In einem anspruchsvollen Marktumfeld und vor dem Hintergrund steigender regulatorischer Anforderungen hat die Hansgrohe Group ihren neuesten Nachhaltigkeitsbericht vorgelegt. Das Dokument zeigt auf, wie das Unternehmen seine Ziele in den Bereichen Umwelt, Soziales und Governance systematisch steuert. Im abgelaufenen Jahr erzielte der Konzern einen Umsatz von 1,375 Milliarden Euro und setzte parallel Maßnahmen für Klimaschutz sowie Ressourceneffizienz um.

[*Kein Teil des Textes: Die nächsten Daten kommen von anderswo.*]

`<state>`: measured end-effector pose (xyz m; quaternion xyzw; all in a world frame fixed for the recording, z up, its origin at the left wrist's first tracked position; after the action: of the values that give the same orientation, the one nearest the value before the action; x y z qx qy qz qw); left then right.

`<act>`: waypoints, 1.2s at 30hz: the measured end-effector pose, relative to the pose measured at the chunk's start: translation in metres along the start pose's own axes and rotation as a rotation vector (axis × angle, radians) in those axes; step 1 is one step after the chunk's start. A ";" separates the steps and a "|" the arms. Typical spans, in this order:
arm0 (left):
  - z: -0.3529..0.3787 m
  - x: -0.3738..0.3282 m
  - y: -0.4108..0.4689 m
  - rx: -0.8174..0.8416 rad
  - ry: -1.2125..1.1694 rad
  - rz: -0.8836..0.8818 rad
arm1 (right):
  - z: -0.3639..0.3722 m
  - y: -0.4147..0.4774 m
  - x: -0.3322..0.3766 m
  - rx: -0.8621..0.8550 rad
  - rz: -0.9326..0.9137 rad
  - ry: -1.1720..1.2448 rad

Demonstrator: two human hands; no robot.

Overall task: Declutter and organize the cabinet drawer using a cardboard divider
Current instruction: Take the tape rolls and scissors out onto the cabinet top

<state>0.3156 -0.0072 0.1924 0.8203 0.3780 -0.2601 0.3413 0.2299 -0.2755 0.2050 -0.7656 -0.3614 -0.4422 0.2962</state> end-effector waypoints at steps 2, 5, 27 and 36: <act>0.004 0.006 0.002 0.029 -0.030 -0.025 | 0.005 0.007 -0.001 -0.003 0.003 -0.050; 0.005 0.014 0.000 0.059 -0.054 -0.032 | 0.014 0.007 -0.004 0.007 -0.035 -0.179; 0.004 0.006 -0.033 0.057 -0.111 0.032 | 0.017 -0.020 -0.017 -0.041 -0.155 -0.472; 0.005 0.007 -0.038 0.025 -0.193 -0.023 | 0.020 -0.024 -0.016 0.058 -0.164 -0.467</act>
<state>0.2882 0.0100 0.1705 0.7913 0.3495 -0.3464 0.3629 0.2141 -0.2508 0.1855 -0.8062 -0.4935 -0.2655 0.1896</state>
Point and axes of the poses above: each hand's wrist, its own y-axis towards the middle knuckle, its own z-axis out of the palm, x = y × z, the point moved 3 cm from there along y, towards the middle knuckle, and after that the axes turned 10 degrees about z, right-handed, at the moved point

Ein zentraler Aspekt der operativen Umsetzung ist der hohe Anteil erneuerbarer Energien in der Produktion. Laut Bericht nutzt das Unternehmen mittlerweile 98 Prozent erneuerbaren Strom. Zudem verzeichnet der Sanitärhersteller Fortschritte bei internationalen Ratings sowie beim Einsatz kreislauffähiger Materialien. Ein breites Portfolio an wasser- und energieeffizienten Armaturen soll die Verankerung der Nachhaltigkeit im Geschäftsmodell verdeutlichen. Die Initiative ECO 2030 treibt dabei die Weiterentwicklung ressourcenschonender Produkte voran. Ergänzend dokumentiert der Bericht die aktuellen Maßnahmen im Abfallmanagement und bei der Verwendung recycelter Werkstoffe.

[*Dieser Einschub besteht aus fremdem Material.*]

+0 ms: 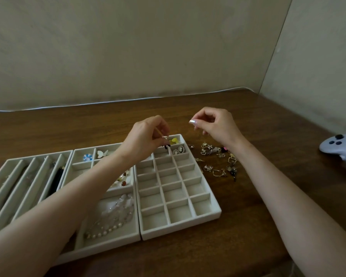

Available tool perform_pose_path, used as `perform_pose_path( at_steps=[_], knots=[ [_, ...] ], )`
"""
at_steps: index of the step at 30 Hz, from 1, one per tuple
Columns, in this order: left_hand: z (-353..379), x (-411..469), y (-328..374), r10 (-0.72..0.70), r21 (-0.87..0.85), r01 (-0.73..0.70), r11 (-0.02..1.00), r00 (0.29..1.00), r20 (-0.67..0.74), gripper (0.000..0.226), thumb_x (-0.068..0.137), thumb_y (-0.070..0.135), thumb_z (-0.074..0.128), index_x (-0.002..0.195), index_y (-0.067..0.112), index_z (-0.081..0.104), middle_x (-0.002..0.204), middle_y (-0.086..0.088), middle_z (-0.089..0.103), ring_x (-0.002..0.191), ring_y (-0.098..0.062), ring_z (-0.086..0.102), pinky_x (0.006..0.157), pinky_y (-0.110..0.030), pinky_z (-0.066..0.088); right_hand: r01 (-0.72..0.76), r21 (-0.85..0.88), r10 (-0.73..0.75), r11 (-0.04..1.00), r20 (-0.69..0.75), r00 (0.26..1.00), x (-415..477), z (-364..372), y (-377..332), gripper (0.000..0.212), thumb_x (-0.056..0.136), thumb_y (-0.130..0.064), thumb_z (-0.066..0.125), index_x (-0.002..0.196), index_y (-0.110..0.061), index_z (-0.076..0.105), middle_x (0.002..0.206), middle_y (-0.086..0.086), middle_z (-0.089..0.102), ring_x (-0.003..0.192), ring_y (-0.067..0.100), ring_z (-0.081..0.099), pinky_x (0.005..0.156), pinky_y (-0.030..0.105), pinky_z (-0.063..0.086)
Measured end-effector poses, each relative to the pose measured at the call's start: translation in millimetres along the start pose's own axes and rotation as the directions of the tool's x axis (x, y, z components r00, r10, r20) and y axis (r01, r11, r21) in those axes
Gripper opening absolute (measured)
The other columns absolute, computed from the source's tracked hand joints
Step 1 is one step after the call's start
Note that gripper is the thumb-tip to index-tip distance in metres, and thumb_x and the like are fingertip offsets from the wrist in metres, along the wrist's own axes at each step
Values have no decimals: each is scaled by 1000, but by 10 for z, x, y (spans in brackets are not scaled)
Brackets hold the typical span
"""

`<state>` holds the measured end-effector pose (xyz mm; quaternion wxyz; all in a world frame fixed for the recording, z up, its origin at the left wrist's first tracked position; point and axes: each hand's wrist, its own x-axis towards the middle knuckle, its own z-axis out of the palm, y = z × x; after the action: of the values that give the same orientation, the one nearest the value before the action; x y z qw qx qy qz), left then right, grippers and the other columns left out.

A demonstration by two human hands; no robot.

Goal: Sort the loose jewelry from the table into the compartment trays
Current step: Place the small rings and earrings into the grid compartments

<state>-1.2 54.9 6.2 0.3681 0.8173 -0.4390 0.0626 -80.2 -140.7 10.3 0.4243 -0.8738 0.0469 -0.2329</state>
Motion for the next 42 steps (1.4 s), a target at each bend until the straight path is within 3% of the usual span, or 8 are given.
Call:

Im sozialen Bereich fokussiert sich der Hersteller auf Arbeitssicherheit, Chancengerechtigkeit und die Verbesserung der Arbeitsbedingungen. Eine internationale Befragung aus dem Jahr 2025 ergab eine Mitarbeitendenzufriedenheit von 81 Prozent. Themen wie Weiterbildung, Gesundheit und Familienfreundlichkeit prägen die strategische Ausrichtung als Arbeitgeber.
Hinsichtlich der Governance-Strukturen legt der Konzern den Schwerpunkt auf Compliance, interne Kontrollsysteme und ein stringentes Risikomanagement. Verbindliche Lieferantenstandards und Schulungen sollen eine verantwortungsvolle Unternehmenskultur absichern. Ab dem Berichtsjahr 2027 unterliegt das Unternehmen der europäischen Corporate Sustainability Reporting Directive. Um die regulatorischen Anforderungen frühzeitig zu erfüllen, orientiert sich die aktuelle Berichterstattung bereits in ihrer Struktur und Datentiefe an den kommenden Vorgaben sowie an der EU-Taxonomie. Dieser Schritt soll die Transparenz erhöhen und die interne Steuerungsfähigkeit des Unternehmens für die Zukunft stärken.